» TASK TO COMPLETE: Every line that contains "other" must be located and copied from the data.

====== TASK INPUT

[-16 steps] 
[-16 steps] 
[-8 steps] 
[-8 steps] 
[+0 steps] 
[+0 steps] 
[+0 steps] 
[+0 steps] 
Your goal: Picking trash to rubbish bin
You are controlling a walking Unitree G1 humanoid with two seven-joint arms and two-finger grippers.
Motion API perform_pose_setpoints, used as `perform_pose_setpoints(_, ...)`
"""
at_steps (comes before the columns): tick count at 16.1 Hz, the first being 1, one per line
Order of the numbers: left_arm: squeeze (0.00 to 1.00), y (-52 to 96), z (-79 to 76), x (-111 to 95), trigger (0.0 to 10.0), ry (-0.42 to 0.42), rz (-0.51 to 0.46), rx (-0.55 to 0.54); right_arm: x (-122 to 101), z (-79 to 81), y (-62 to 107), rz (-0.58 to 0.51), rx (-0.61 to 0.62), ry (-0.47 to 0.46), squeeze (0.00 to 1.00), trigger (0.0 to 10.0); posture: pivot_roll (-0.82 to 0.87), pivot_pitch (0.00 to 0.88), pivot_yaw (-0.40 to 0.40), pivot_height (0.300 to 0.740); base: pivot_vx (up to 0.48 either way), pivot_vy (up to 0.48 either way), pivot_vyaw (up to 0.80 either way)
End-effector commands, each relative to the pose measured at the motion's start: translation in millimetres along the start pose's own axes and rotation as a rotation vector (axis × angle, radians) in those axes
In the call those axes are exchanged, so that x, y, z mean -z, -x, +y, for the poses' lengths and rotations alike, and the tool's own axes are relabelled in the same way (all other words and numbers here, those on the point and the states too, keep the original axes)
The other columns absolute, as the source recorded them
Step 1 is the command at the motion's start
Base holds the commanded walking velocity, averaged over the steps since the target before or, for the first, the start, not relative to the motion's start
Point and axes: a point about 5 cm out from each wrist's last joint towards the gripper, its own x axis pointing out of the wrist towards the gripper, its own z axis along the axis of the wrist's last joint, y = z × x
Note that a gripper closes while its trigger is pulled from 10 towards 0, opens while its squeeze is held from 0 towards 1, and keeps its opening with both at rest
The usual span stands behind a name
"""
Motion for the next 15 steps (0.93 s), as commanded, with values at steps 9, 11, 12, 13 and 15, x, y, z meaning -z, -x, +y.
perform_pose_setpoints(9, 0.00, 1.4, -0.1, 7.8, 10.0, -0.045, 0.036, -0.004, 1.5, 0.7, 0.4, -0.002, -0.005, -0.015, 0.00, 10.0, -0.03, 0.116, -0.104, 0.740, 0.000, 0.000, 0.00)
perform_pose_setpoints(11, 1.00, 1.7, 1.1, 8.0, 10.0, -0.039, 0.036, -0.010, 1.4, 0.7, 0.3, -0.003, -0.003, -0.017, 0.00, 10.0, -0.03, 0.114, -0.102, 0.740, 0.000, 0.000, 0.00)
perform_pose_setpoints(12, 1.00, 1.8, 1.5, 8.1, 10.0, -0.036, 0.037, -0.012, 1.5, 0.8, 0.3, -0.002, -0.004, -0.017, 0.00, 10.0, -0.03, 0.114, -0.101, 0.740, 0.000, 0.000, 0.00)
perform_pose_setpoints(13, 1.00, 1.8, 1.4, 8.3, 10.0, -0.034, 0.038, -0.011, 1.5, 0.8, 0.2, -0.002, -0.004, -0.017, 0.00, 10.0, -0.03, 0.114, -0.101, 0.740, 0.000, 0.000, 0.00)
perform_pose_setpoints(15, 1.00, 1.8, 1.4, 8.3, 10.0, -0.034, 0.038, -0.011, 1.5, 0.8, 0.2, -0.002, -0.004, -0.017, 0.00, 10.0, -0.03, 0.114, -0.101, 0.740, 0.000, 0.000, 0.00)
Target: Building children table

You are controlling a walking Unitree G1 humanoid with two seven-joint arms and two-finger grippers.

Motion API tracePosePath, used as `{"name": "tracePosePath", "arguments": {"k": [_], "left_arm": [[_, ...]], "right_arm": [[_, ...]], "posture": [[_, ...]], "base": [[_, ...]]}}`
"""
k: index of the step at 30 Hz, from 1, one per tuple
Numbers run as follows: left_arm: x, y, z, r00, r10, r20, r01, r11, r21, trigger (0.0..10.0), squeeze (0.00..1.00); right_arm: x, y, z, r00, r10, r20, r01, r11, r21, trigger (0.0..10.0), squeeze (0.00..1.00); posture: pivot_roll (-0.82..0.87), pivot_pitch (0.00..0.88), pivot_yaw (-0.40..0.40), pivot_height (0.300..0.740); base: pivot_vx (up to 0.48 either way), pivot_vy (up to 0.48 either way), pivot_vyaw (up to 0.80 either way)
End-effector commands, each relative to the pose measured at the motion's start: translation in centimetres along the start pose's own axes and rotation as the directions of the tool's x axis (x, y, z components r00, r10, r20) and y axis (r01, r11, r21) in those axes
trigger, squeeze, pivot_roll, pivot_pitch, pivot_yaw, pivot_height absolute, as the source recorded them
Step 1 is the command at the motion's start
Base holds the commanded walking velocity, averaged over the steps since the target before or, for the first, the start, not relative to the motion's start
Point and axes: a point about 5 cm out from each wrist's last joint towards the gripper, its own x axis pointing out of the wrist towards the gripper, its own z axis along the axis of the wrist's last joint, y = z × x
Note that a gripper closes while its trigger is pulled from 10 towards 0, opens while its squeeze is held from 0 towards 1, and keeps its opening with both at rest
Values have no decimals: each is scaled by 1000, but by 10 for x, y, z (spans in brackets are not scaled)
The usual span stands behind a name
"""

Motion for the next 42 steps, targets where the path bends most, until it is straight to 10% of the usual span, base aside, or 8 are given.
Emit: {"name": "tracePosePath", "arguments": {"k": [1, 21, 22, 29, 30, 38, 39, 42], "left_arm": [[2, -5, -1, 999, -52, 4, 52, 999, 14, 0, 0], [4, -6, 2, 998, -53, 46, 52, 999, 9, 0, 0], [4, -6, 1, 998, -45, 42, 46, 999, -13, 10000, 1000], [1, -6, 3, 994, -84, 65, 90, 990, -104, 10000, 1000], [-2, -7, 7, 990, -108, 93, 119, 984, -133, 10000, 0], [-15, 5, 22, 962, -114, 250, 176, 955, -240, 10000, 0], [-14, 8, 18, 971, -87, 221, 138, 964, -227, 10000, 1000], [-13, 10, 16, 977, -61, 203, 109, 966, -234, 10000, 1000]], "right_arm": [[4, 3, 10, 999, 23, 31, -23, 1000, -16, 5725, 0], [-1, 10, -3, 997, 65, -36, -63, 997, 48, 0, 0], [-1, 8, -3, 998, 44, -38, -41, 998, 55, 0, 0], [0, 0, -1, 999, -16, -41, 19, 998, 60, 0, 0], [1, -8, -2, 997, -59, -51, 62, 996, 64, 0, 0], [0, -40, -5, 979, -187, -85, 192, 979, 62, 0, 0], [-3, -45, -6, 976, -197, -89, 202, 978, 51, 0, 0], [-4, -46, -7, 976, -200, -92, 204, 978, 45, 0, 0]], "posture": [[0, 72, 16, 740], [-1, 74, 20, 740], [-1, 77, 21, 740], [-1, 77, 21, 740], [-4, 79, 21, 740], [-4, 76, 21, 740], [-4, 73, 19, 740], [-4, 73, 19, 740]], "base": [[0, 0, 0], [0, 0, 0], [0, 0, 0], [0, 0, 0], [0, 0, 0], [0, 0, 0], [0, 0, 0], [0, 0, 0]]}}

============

» RESULT OF THIS EXERCISE:
In the call those axes are exchanged, so that x, y, z mean -z, -x, +y, for the poses' lengths and rotations alike, and the tool's own axes are relabelled in the same way (all other words and numbers here, those on the point and the states too, keep the original axes)
The other columns absolute, as the source recorded them

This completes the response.